**Assigned task:** The required answer is an exact copy of every line from the beginning of the entries through the line with "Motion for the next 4", with all pictures omitted.

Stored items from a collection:
================
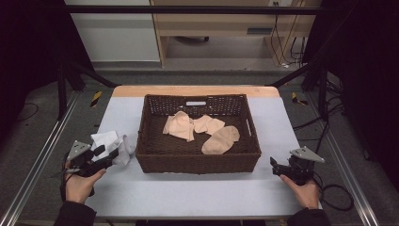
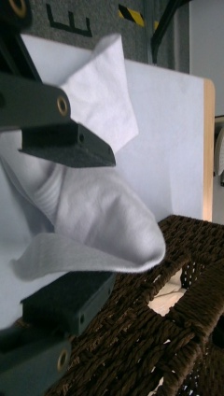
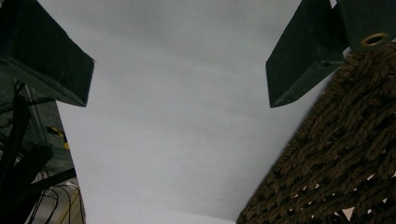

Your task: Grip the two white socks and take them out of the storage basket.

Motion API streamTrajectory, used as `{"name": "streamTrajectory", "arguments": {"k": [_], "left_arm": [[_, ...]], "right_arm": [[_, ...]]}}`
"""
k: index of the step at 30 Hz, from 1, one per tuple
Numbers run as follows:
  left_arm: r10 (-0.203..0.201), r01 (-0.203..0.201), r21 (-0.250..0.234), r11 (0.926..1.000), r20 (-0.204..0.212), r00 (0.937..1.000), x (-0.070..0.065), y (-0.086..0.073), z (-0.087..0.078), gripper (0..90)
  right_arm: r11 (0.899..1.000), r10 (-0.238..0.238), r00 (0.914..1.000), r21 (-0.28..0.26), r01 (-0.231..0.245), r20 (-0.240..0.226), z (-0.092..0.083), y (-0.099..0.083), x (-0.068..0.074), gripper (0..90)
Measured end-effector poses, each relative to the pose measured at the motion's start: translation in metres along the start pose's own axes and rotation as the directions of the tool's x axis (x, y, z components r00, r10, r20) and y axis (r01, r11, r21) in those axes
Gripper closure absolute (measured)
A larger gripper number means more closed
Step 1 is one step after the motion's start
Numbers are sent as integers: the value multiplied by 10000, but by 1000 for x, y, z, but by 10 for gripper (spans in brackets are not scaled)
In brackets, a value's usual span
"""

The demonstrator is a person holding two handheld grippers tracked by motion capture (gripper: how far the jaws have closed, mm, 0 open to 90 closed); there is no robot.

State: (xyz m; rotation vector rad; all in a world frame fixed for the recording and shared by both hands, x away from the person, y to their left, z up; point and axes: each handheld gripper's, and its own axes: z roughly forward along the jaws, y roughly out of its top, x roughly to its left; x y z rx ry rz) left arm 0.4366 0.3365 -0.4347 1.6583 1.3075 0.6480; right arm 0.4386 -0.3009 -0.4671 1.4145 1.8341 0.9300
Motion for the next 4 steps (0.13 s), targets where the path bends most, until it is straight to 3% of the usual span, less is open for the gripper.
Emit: {"name": "streamTrajectory", "arguments": {"k": [4], "left_arm": [[22,-21,172,9999,-40,10000,-1,-8,-9,306]], "right_arm": [[10000,36,10000,-25,-36,18,-1,0,0,80]]}}
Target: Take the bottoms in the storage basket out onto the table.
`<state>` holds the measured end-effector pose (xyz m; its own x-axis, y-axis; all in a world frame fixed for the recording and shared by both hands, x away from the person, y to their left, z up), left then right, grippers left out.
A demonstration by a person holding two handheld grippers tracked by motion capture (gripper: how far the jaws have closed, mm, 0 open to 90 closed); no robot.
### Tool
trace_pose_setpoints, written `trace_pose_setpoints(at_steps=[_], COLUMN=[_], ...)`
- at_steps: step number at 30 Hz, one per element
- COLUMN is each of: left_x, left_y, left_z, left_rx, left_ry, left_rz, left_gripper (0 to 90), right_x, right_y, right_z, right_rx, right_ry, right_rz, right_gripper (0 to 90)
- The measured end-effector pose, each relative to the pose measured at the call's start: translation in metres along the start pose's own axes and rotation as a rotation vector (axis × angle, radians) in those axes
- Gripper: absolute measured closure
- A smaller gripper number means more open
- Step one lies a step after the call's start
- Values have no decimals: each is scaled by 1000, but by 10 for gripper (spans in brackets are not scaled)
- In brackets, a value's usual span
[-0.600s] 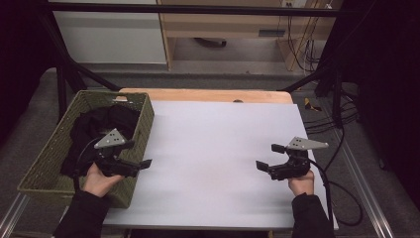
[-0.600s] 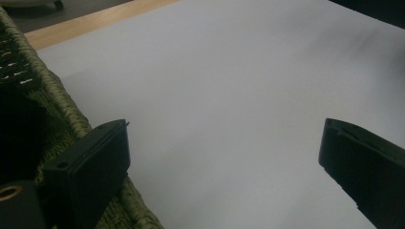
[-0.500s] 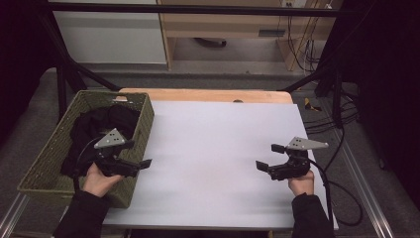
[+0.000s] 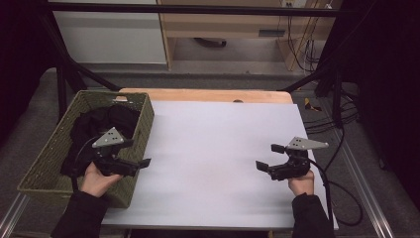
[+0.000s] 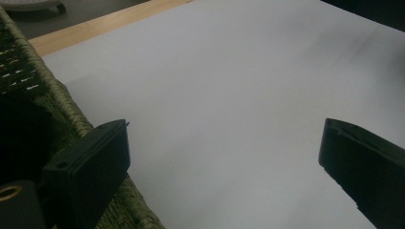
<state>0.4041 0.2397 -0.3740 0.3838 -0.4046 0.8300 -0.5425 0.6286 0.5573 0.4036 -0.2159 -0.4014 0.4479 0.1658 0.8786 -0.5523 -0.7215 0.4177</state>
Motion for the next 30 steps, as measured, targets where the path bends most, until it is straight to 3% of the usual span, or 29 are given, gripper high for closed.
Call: trace_pose_setpoints(at_steps=[21, 30], left_x=[3, 2], left_y=[18, 31], left_z=[-12, -26], left_rx=[36, 78], left_ry=[24, 39], left_rz=[1, -10], left_gripper=[32, 32], right_x=[-1, -1], right_y=[-1, -1], right_z=[0, 0], right_rx=[0, -1], right_ry=[-3, 4], right_rz=[-9, -10], right_gripper=[38, 38])
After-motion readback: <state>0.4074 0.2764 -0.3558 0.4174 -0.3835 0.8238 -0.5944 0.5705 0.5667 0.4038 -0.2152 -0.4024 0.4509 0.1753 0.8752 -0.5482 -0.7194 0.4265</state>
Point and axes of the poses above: each handheld gripper's, and its own axes: y roughly backward along the jaws, x roughly out of its top, z roughly to its right, the point moved 5 cm from there along -y, roughly forward along the jaws, and after that the axes turned 2 degrees about -y, right-handed, at the moved point
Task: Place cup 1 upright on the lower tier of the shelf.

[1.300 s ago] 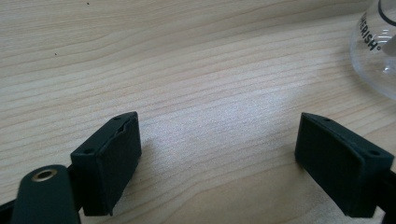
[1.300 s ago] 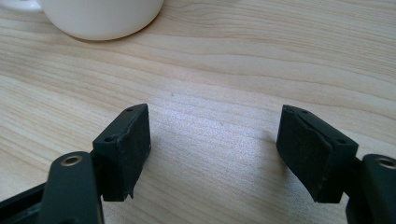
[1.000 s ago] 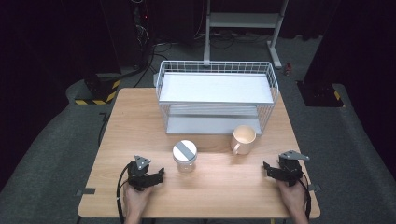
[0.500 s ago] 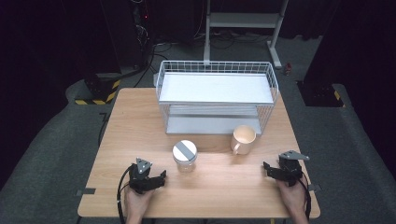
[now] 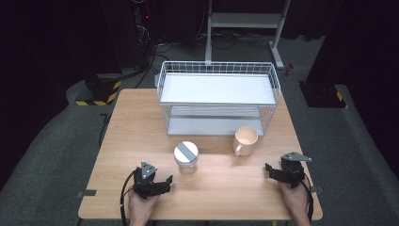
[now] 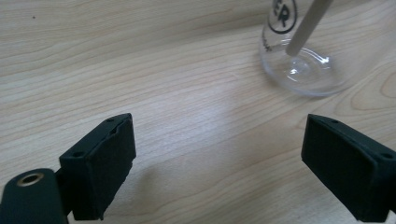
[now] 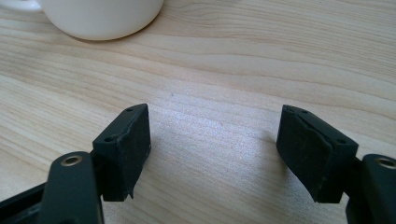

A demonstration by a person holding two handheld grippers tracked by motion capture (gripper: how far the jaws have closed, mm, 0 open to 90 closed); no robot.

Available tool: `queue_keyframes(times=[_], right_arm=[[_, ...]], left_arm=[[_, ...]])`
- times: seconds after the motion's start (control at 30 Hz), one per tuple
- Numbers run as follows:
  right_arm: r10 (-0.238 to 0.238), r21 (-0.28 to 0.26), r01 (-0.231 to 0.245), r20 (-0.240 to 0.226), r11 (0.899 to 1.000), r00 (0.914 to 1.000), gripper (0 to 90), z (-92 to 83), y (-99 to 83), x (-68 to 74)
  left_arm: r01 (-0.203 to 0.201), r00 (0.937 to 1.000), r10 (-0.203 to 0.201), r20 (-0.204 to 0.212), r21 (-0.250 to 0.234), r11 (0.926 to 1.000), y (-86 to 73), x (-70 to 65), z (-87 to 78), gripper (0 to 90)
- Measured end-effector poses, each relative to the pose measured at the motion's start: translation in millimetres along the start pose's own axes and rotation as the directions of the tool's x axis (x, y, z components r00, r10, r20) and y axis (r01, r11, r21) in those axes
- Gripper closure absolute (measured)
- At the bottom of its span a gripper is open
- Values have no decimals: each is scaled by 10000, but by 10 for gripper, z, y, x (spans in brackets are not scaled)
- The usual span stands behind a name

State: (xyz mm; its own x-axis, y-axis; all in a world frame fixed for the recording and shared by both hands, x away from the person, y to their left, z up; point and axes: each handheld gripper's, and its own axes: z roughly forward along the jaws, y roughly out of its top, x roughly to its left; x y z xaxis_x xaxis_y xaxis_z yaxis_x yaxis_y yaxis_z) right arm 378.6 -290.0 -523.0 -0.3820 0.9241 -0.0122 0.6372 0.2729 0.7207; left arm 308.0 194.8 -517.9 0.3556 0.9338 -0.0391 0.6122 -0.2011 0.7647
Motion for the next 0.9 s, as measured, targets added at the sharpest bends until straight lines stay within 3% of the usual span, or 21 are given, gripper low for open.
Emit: queue_keyframes(times=[0.4,0.67,0.9], right_arm=[[3,0,-3,-3,10000,10000,262,0,0,0],[17,5,-17,0,10000,10000,262,0,0,2],[17,-2,-17,4,10000,10000,262,0,-1,3]], left_arm=[[-160,9989,160,437,-3,9999,24,-144,12,78],[-481,9962,478,721,24,9988,85,-256,47,66],[-423,9947,427,941,-59,9991,142,-335,80,66]])
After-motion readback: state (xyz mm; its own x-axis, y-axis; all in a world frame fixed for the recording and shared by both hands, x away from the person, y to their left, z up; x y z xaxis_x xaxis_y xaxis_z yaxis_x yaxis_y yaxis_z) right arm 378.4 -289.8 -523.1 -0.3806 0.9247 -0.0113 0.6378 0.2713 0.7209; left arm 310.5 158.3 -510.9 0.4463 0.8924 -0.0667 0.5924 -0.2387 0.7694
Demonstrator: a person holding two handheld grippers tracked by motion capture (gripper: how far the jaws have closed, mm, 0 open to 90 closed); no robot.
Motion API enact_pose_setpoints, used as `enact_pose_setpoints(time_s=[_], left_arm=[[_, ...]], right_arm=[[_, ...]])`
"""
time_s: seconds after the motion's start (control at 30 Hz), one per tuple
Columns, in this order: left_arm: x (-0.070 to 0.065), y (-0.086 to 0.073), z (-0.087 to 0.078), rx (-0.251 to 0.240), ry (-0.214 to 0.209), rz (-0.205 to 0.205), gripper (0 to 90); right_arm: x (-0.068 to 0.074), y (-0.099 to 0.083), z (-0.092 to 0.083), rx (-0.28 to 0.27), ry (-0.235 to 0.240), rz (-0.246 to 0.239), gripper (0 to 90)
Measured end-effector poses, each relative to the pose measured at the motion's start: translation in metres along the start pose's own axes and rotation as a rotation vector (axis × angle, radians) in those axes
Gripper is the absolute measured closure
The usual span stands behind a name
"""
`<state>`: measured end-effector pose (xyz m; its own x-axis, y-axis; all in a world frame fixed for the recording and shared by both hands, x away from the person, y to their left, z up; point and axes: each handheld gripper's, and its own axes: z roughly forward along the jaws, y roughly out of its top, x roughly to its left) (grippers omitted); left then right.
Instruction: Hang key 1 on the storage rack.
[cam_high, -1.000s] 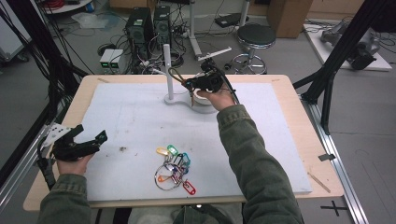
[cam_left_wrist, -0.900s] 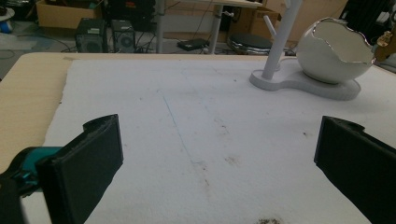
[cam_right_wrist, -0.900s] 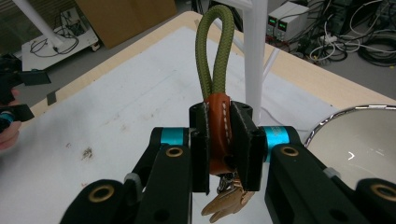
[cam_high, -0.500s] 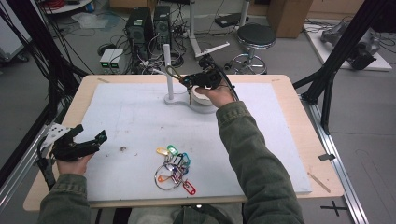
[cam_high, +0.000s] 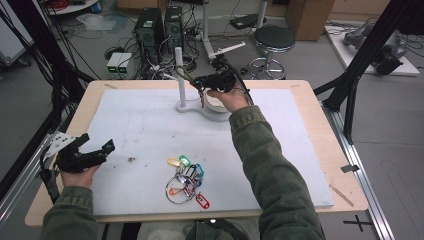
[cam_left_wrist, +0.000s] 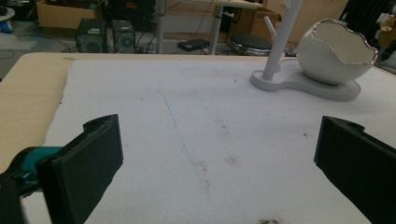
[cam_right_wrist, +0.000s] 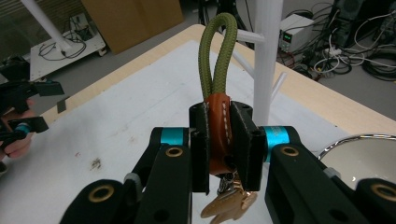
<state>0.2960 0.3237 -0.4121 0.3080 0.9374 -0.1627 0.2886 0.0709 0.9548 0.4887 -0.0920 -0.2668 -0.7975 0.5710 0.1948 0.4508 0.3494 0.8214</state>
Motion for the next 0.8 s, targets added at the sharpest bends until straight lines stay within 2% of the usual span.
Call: enact_pose_setpoints(time_s=[0.5,0.8], left_arm=[[0.001,0.000,0.001,0.002,-0.002,-0.003,1.7],[0.000,0.000,0.003,0.005,-0.005,-0.001,1.7]], right_arm=[[-0.017,-0.002,0.026,0.031,-0.039,0.041,78.0],[-0.020,-0.005,0.041,0.056,-0.073,0.005,77.7]])
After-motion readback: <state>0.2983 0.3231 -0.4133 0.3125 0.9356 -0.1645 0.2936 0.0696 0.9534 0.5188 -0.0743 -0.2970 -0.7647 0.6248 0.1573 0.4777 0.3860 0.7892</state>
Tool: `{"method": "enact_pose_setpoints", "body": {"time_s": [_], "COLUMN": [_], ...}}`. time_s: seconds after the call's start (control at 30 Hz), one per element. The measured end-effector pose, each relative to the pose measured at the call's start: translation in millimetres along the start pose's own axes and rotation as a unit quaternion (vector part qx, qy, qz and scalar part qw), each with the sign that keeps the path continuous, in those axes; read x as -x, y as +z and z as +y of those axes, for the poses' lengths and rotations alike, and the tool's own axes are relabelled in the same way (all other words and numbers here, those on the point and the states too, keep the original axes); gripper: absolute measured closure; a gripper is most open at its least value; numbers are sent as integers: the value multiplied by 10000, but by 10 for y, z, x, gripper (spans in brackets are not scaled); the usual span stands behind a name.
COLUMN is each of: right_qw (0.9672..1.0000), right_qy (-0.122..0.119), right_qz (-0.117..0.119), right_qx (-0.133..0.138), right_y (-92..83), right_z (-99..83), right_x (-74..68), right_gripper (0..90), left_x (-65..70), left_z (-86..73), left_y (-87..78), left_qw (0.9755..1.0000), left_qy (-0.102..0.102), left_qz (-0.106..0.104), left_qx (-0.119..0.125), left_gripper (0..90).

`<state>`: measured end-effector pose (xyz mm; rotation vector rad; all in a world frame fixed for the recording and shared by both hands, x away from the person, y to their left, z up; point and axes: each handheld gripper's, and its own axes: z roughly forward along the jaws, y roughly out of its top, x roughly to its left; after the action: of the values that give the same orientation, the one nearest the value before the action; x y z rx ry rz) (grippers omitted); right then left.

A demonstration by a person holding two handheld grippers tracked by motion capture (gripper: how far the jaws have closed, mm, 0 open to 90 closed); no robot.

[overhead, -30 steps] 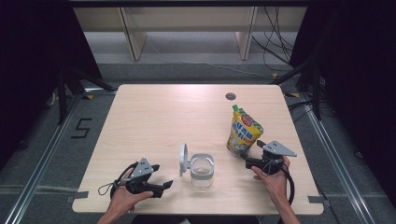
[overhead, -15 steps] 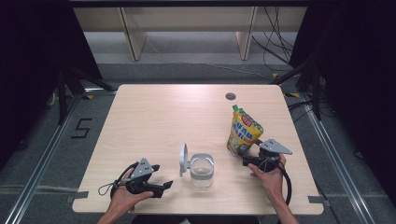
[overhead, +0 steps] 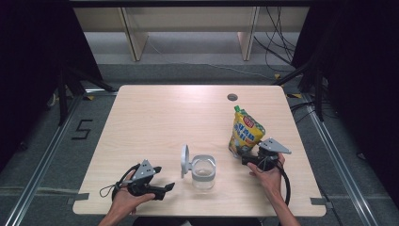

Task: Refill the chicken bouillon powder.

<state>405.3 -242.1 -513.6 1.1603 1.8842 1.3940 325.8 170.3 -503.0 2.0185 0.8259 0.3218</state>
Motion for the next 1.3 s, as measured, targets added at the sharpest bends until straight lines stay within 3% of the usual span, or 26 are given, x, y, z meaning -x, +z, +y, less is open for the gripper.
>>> {"method": "enact_pose_setpoints", "body": {"time_s": [0.07, 0.1, 0.13, 0.2, 0.27, 0.37, 0.43, 0.47, 0.5, 0.57, 0.63, 0.67, 0.87, 0.9, 0.93, 0.97, 1.0, 1.07, 1.27, 1.3], "right_qw": [9999, 9999, 9999, 9999, 9999, 10000, 9998, 10000, 9998, 9999, 9997, 9998, 9995, 9994, 9997, 9998, 9995, 9991, 9996, 9996], "right_qy": [-107, 3, -120, -15, -37, -35, -90, -67, -175, -67, -115, -60, -158, -151, 140, 150, -18, -100, 77, 133], "right_qz": [3, -15, -25, -70, -93, -56, -120, -15, -47, -65, -117, -40, 6, 39, 56, 19, -89, -16, 19, 11], "right_qx": [-97, -104, -32, -75, -95, 33, 127, 42, 114, 119, 183, 181, 267, 298, 167, 131, 289, 404, 259, 257], "right_y": [1, 7, 29, 47, 52, 76, 104, 108, 112, 120, 140, 134, 158, 167, 151, 151, 172, 194, 194, 196], "right_z": [8, 5, 1, 1, 16, 39, 48, 54, 59, 59, 57, 59, 59, 56, 52, 52, 50, 51, 57, 57], "right_x": [25, 1, 19, 6, -5, -15, -25, -21, -10, -28, -20, -20, -3, -1, -36, -39, -18, 1, -20, -32], "right_gripper": [161, 162, 162, 161, 162, 165, 168, 169, 170, 173, 176, 176, 184, 186, 190, 190, 193, 199, 205, 211], "left_x": [-13, -15, -14, -11, 5, -14, -17, -10, -10, -6, -8, -14, -2, 1, 1, 1, 1, 0, 12, 24], "left_z": [0, 1, 1, 2, 1, 0, 3, 4, 3, 0, 1, 4, 6, 6, 6, 7, 7, 4, 5, 1], "left_y": [-7, -8, -8, -8, 1, -7, -14, -13, -11, -5, -8, -12, -9, -9, -10, -12, -11, -5, 2, 3], "left_qw": [10000, 10000, 10000, 10000, 10000, 10000, 10000, 10000, 10000, 10000, 10000, 10000, 10000, 10000, 10000, 10000, 10000, 10000, 10000, 9999], "left_qy": [61, 74, 71, 68, -31, 67, 63, 12, 21, 15, 45, 67, -4, -5, -2, -3, -4, -15, -39, -140], "left_qz": [40, 36, 35, 35, -3, 36, 9, -27, -15, 16, 34, 5, -48, -39, -42, -47, -45, -60, -23, -14], "left_qx": [-53, -52, -51, -57, 34, -51, -68, -44, -27, -2, -39, -69, -37, -17, -16, -18, -16, -19, 2, -4], "left_gripper": [198, 198, 198, 198, 198, 198, 198, 198, 198, 198, 198, 198, 198, 198, 198, 198, 198, 198, 198, 198]}}
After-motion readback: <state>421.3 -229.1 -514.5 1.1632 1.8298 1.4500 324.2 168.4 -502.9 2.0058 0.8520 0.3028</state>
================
**Exercise response:**
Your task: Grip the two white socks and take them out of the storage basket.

Motion API streamTrajectory, used as `{"name": "streamTrajectory", "arguments": {"k": [_], "left_arm": [[_, ...]], "right_arm": [[_, ...]]}}`
"""
k: index of the step at 30 Hz, from 1, one per tuple
Numbers run as follows:
  left_arm: r10 (-0.203..0.201), r01 (-0.203..0.201), r21 (-0.250..0.234), r11 (0.926..1.000), r20 (-0.204..0.212), r00 (0.937..1.000), x (-0.070..0.065), y (-0.086..0.073), z (-0.087..0.078), gripper (0..90)
  right_arm: r11 (0.899..1.000), r10 (-0.238..0.238), r00 (0.914..1.000), r21 (-0.28..0.26), r01 (-0.231..0.245), r20 (-0.240..0.226), z (-0.092..0.083), y (-0.099..0.083), x (-0.068..0.074), gripper (0..90)
Measured end-effector poses, each relative to the pose measured at the motion's start: translation in metres along the start pose's own axes and rotation as the directions of the tool's x axis (x, y, z components r00, r10, r20) and y axis (r01, r11, r21) in those axes
Gripper closure absolute (measured)
A larger gripper number means more closed
Step 1 is one step after the motion's start
Numbers are sent as integers: the value multiplied by 10000, but by 1000 for x, y, z, but by 10 for gripper (spans in brackets are not scaled)
In brackets, a value's usual span
"""

The demonstrator is a person holding two handheld grippers tracked by motion capture (gripper: how far the jaws have closed, mm, 0 open to 90 closed); there is no robot.

State: (xyz m; rotation vector rad; all in a world frame fixed for the recording and shared by both hands, x away from the person, y to their left, z up; point and axes: each handheld gripper's, and its own axes: z roughly forward along the jaws, y roughly out of its top, x roughly to its left; x y z rx ry rz) left arm 0.4366 0.3365 -0.4347 1.6583 1.3075 0.6480; right arm 0.4386 -0.3009 -0.4671 1.4145 1.8341 0.9300
Motion for the next 4 steps (0.13 s), targets where the path bends most, until it is straight to 3% of the usual span, less is open for the gripper.

No more output will be given for this exercise.